Although he said Monday that “some people say some days are better than others; I say, some days are worse,” he nevertheless spoke calmly and assuredly for the family, saying it had been a “brutal three months.” He said it had taken “much convincing,” and that although he was willing to concede his daughter had in all probability been “swept out to sea,” there would be no memorial service.
“As long as I have no body, no closure, I’ll still hope,” he said.
Alan Tate and Maureen Flatley, of Boston-based Mission for the Missing, who have been working with the Harrisons since the family “reached out to them” in early May, were also at the press conference and reviewed the evidence which had led them and the family, to conclude that all aspects of investigation — involving state and municipal police with substantial criminal investigative experience, FBI Intelligence analysis, computer forensics, private investigators, psychologists and eyewitnesses— substantiated drowning, not abduction.
“Facts just don’t support abduction,” said Flatley, adding that “this family is just so sad.”
Anthony Harrison did, however, noticeably brighten when talking about community response to the tragedy, which he says has meant everything.
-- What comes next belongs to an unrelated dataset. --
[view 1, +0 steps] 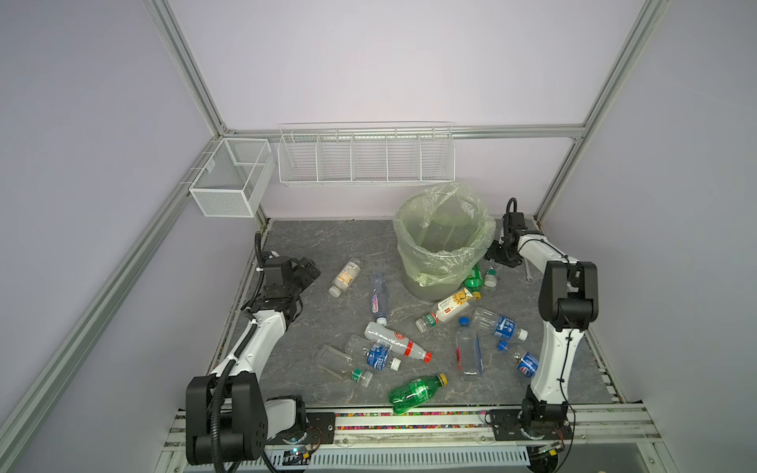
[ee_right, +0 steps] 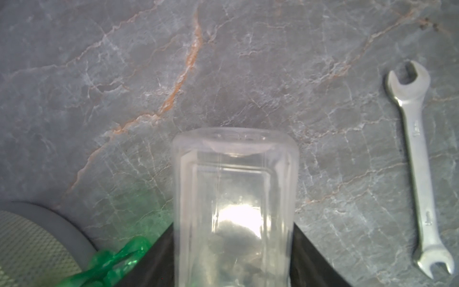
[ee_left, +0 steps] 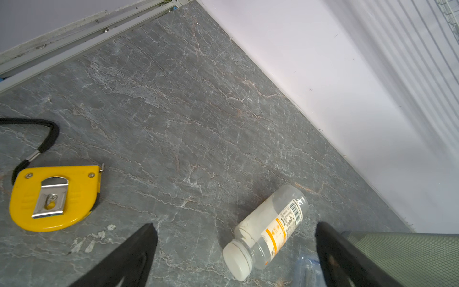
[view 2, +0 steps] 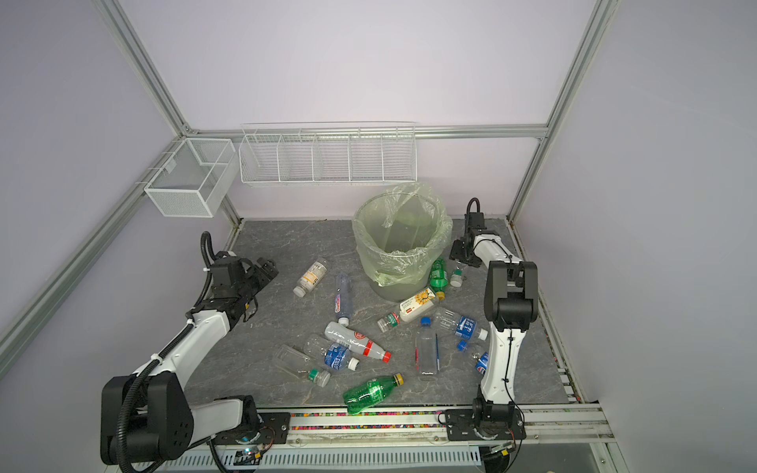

Through Flatley, the Harrison family had connected in early May with the family of Molly Bish, a 16-year-old Massachusetts girl who vanished on June 27, 2000, and was later found murdered.
Following the Bishes example, the Harrisons began channeling their grief into activism, launching the first phase of a child safety advocacy program at last June’s St. Peter’s Fiesta in Gloucester, where, with the help of local police and fireman, they processed 115 child ID kits, which, according to law enforcement officials, can be the most crucial tool in recovering a missing child.
The community response and support at Fiesta was tremendous,” said Harrison, adding that the family “will be out at the beaches this summer working on child safety awareness and water safety.” Plans are still in progress, he said, “but if we can save just one life, than Caleigh’s won’t have been lost in vain.”
“This tragedy could have been prevented,” Maureen Flatley added in a brief, post-conference interview. “You can’t prevent disease, you can’t prevent terrorism, but you can prevent a loss like this.”
Flatley said she did not know why Allison Hammond was not present at yesterday’s conference, but it was her understanding that the mother was spending her days at the beach with Lizzie.
She said that’s a situation that is a cause for concern for the Harrison family -- particularly Caleigh’s grandmother Antonette, whose inconsolable grief visibly moved the media professionals assembled at Monday’s press conference.